- _TASK DETAILS_: Retype, exactly as they appear below, the lines between the line holding "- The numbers" and the line holding "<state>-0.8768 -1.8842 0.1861", both ends included.

========================

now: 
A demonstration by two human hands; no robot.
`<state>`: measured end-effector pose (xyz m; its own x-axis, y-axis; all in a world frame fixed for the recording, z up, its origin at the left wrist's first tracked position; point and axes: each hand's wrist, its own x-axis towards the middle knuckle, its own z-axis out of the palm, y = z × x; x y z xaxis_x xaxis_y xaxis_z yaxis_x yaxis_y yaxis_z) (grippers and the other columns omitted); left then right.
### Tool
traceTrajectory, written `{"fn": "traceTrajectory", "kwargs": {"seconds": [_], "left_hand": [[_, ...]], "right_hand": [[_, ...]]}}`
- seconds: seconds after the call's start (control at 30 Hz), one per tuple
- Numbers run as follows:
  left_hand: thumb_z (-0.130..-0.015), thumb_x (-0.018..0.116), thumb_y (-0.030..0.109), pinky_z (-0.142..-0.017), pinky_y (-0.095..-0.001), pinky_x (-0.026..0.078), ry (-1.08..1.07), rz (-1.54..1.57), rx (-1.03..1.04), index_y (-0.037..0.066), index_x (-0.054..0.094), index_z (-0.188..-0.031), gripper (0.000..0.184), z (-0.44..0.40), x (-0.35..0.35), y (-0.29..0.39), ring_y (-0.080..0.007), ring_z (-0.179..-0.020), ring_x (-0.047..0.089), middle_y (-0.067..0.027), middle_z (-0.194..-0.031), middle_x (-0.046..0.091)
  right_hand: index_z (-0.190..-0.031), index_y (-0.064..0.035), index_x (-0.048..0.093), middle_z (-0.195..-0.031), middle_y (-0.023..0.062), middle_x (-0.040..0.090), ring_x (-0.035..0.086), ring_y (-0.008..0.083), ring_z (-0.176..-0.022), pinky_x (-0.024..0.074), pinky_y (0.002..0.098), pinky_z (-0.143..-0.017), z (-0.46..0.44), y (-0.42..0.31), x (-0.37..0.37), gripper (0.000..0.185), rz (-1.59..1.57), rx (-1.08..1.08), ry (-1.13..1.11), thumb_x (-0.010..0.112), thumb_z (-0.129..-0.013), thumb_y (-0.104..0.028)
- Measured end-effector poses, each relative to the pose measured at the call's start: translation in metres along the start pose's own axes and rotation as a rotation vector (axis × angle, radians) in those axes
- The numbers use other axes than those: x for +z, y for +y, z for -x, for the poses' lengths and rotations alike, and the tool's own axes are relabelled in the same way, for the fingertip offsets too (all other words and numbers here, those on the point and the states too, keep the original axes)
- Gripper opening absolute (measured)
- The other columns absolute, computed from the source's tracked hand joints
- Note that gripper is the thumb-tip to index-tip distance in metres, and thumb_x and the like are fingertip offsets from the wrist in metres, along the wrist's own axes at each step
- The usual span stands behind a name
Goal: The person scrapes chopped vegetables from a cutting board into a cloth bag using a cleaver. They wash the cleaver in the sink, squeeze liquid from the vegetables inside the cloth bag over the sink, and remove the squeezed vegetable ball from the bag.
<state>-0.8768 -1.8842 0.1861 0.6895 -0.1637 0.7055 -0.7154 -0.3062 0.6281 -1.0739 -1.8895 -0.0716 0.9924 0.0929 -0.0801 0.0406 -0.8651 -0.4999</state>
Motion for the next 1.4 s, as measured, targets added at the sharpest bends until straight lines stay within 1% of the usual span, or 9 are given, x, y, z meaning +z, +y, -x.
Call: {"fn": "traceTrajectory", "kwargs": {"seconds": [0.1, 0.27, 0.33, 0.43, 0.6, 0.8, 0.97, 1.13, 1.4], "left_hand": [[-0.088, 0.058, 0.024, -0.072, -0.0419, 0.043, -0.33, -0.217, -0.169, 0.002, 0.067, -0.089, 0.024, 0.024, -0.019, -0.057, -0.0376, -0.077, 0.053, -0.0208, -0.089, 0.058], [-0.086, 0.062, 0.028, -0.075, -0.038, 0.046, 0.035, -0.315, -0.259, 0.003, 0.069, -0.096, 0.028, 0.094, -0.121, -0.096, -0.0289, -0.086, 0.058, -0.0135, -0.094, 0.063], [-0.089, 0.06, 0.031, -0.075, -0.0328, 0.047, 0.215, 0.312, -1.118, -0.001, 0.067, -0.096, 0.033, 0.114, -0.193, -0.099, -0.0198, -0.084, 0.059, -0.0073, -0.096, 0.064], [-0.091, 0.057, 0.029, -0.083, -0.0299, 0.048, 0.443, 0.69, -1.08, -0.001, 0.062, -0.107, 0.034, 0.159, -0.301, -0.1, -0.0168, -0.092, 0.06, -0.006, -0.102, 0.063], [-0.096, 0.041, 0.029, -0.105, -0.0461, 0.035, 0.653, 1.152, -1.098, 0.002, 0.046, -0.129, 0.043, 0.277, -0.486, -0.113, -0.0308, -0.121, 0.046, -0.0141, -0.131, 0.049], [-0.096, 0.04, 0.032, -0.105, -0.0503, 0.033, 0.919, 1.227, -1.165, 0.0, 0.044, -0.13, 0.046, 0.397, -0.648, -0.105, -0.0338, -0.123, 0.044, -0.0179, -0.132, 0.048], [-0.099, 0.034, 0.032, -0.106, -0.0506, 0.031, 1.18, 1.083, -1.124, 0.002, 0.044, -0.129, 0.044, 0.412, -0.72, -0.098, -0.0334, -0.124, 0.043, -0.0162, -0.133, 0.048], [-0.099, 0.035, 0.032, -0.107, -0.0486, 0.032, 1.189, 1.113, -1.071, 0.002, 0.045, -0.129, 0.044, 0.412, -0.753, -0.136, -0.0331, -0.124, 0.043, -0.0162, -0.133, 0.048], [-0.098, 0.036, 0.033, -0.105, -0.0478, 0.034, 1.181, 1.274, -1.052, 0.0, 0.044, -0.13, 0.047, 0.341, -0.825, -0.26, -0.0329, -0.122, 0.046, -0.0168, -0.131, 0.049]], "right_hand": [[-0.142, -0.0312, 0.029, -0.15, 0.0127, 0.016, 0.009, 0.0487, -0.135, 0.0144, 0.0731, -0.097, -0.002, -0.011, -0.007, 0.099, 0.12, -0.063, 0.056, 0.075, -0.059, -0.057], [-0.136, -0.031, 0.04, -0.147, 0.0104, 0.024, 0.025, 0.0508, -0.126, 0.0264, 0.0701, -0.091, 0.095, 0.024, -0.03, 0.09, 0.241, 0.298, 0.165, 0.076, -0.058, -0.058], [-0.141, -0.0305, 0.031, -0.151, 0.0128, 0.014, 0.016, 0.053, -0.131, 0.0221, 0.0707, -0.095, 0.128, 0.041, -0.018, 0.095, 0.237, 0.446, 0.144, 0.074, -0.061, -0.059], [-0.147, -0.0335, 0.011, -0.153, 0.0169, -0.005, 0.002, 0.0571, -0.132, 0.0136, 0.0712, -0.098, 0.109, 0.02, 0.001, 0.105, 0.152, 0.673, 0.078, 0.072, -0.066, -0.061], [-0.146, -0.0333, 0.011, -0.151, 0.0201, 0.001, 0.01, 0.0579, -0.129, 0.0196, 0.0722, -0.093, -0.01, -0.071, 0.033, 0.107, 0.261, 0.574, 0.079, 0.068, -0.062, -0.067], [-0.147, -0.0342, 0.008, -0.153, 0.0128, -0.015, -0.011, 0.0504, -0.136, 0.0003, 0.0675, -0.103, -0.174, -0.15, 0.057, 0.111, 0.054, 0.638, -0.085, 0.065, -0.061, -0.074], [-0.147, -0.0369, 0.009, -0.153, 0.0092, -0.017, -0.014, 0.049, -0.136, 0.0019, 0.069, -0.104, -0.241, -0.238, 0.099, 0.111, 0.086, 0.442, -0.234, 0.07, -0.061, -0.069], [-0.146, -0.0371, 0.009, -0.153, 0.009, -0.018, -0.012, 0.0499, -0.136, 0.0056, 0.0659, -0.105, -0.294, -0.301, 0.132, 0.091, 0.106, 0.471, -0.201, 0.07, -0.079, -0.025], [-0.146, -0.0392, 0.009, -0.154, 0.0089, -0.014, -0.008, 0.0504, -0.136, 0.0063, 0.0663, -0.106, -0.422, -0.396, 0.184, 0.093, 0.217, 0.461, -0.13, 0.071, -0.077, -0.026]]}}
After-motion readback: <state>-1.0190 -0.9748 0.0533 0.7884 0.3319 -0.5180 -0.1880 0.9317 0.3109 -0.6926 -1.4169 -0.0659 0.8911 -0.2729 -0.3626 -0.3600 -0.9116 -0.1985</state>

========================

- _EXPECTED ANSWER_:
- The numbers use other axes than those: x for +z, y for +y, z for -x, for the poses' lengths and rotations alike, and the tool's own axes are relabelled in the same way, for the fingertip offsets too (all other words and numbers here, those on the point and the states too, keep the original axes)
- Gripper opening absolute (measured)
- The other columns absolute, computed from the source's tracked hand joints
- Note that gripper is the thumb-tip to index-tip distance in metres, and thumb_x and the like are fingertip offsets from the wrist in metres, along the wrist's own axes at each step
- The usual span stands behind a name
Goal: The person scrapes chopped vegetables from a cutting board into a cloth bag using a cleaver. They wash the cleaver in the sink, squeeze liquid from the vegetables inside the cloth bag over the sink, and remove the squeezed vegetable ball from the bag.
<state>-0.8768 -1.8842 0.1861 0.6895 -0.1637 0.7055 -0.7154 -0.3062 0.6281 -1.0739 -1.8895 -0.0716 0.9924 0.0929 -0.0801 0.0406 -0.8651 -0.4999</state>

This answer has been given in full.